PROMPT:
Write out the lines below once more, exactly as they appear. Do not include pictures.

DATASET EXTRACT:
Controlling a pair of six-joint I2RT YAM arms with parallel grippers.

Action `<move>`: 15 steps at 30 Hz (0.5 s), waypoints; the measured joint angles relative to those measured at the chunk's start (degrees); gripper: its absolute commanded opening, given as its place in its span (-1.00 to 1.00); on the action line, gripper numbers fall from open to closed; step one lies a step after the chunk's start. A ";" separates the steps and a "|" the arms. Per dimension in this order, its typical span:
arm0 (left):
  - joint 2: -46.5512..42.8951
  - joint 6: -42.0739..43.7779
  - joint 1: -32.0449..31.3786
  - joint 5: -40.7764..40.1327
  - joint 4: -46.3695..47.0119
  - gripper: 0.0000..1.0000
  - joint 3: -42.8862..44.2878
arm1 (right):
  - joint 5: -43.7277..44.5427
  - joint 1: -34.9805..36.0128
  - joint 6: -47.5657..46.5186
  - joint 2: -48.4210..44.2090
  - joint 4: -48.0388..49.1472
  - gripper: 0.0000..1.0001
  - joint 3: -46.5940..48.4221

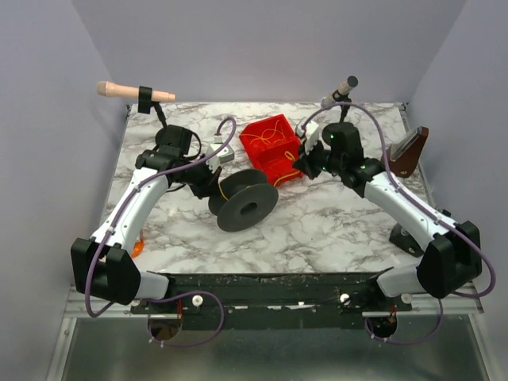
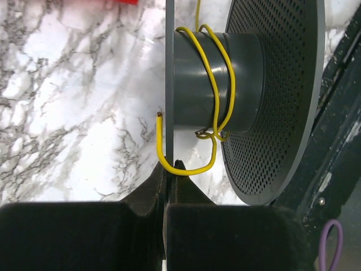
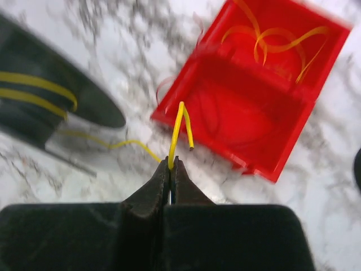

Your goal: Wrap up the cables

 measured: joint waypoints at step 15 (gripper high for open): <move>0.96 -8.52 -6.58 -2.43 5.79 -1.00 -2.01 | -3.10 13.40 7.54 -0.24 14.10 -0.99 13.79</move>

ANSWER TO THE EXERCISE:
Controlling a pair of six-joint I2RT YAM arms with parallel grippers.

Action `<move>`: 15 steps at 30 Hz (0.5 s), waypoints; the measured joint angles relative to those measured at the chunk's start (degrees); gripper: its absolute commanded opening, given as its place in its span (-1.00 to 1.00); on the action line, gripper numbers fall from open to closed; step one lies a step after the chunk's start. A ";" separates the steps and a "|" the arms. Per dimension in this order, its typical span:
arm0 (left):
  - joint 2: -46.5512..42.8951
  - joint 6: -42.0739..43.7779
  - joint 1: -32.0449..31.3786
  - joint 5: -40.7764..40.1327
  - joint 4: -46.3695..47.0119
  - gripper: 0.0000..1.0000
  - joint 3: -42.8862..44.2878
arm1 (right):
  - joint 5: -43.7277..44.5427
  - joint 1: -34.9805..36.0128
  - joint 6: -47.5657..46.5186
  - joint 2: -48.4210..44.2090
  - joint 4: -48.0388..49.1472
  - gripper: 0.0000..1.0001
  - joint 3: -46.5940..48.4221


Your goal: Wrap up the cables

 measured: joint waypoints at step 15 (gripper high for open): <move>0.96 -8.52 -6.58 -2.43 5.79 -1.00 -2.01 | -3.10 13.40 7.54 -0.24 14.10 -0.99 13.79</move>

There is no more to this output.